■ Problem to solve:
Among the lines below, take the one holding "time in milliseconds", the one holding "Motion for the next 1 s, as", and all lines between them. Set them down exactly.

------------------------------------------------------------

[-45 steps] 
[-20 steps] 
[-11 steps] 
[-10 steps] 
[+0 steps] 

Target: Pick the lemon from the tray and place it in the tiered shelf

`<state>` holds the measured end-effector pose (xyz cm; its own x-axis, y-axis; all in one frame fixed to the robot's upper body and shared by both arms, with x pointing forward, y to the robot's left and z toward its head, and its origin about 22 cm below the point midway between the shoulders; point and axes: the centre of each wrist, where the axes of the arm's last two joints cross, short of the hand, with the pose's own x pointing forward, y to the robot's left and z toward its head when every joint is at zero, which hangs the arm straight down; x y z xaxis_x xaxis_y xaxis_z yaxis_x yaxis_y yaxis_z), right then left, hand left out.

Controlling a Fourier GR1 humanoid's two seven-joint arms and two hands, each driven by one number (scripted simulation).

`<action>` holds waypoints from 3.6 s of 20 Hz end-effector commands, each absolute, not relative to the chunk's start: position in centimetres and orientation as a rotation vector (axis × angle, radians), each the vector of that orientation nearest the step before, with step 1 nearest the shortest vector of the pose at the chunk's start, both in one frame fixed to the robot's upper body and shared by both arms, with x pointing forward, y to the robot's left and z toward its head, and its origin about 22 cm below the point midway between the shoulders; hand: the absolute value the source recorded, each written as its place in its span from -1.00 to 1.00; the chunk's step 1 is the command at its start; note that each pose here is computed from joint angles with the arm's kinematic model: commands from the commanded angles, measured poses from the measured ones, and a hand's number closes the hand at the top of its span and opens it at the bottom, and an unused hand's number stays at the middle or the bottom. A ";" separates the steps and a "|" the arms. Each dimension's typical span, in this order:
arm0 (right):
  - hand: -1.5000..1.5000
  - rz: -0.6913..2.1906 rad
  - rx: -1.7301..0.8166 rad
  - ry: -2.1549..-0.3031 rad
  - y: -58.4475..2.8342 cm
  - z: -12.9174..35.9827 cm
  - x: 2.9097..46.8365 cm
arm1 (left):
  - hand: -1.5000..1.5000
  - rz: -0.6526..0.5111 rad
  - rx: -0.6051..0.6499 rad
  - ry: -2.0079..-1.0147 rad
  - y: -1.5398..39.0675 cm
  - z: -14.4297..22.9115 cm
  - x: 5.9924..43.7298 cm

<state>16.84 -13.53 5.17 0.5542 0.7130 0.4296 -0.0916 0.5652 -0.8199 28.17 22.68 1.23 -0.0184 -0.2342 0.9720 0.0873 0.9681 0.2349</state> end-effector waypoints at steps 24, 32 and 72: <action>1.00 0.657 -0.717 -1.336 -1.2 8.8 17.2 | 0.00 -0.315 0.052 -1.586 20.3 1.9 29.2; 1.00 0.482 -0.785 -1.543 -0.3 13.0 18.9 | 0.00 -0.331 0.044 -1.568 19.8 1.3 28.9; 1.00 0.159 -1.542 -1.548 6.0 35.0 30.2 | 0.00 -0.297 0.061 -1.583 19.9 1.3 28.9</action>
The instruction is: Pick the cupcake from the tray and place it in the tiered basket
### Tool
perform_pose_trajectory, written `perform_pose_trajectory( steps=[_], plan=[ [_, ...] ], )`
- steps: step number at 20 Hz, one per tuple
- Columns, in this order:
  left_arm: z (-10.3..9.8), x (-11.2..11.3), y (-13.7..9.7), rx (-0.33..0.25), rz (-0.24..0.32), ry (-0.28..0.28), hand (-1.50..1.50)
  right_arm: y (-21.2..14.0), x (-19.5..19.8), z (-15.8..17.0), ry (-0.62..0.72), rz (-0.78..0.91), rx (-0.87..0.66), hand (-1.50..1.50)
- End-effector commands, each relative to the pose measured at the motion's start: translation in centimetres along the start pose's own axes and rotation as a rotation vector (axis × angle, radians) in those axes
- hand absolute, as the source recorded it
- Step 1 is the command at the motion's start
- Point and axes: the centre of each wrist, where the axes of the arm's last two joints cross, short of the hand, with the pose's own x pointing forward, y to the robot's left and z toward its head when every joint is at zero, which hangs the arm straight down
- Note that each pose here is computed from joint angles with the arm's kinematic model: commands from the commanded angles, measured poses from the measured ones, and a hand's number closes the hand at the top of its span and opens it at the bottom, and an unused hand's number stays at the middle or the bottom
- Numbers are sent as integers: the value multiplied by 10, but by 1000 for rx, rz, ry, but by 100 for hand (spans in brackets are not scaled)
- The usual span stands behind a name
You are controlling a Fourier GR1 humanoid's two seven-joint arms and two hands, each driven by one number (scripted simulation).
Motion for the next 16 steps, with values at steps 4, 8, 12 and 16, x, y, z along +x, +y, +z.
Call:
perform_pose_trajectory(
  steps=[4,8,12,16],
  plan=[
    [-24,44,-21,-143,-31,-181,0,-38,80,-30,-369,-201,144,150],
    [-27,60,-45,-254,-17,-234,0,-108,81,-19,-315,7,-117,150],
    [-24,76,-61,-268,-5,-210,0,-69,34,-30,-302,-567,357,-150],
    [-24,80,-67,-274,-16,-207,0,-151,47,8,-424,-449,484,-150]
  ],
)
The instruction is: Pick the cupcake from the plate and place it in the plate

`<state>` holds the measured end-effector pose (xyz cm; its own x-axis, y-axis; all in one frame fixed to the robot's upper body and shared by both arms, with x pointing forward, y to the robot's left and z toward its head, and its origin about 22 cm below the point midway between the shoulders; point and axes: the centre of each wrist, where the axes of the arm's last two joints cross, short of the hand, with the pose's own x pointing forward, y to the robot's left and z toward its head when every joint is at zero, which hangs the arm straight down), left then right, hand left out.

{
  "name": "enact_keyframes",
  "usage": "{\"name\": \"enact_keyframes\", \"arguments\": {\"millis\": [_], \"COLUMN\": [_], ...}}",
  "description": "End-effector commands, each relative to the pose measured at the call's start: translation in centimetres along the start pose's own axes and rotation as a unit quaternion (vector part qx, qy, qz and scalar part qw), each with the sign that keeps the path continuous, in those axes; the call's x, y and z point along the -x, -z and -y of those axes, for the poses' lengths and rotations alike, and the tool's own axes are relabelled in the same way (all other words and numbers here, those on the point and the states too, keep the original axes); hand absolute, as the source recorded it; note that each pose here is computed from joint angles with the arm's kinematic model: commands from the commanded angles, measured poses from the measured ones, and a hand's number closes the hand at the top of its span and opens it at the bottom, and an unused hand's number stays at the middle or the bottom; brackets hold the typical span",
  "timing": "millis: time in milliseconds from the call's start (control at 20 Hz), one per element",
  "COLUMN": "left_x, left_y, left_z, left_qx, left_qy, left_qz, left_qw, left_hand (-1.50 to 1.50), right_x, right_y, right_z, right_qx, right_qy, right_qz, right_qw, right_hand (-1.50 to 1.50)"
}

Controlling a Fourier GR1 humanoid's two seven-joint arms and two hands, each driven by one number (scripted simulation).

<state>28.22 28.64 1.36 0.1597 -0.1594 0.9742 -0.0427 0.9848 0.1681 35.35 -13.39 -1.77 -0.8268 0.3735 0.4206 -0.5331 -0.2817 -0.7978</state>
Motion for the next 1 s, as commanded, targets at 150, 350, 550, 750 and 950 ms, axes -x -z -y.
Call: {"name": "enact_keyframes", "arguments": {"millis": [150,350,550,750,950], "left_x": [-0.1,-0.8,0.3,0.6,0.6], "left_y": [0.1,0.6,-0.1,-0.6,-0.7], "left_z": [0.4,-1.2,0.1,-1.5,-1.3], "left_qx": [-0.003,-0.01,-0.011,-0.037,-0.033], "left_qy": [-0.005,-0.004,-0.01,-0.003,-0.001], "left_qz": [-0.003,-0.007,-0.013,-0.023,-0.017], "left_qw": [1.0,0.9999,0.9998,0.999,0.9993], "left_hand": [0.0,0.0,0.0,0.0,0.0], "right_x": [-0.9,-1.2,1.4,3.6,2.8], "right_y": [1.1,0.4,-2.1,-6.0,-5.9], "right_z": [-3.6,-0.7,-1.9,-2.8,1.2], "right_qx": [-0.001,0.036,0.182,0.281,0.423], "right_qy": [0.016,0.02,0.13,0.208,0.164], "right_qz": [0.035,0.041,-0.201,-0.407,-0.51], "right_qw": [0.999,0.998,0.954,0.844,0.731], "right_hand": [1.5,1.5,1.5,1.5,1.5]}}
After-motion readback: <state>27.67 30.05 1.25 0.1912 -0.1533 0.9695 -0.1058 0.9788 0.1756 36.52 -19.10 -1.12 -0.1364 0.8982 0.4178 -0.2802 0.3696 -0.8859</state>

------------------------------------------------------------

■ Written answer:
  "timing": "millis: time in milliseconds from the call's start (control at 20 Hz), one per element",
  "COLUMN": "left_x, left_y, left_z, left_qx, left_qy, left_qz, left_qw, left_hand (-1.50 to 1.50), right_x, right_y, right_z, right_qx, right_qy, right_qz, right_qw, right_hand (-1.50 to 1.50)"
}

Controlling a Fourier GR1 humanoid's two seven-joint arms and two hands, each driven by one number (scripted simulation).

<state>28.22 28.64 1.36 0.1597 -0.1594 0.9742 -0.0427 0.9848 0.1681 35.35 -13.39 -1.77 -0.8268 0.3735 0.4206 -0.5331 -0.2817 -0.7978</state>
Motion for the next 1 s, as commanded, targets at 150, 350, 550, 750 and 950 ms, axes -x -z -y.

The exercise is done, with nothing more to add.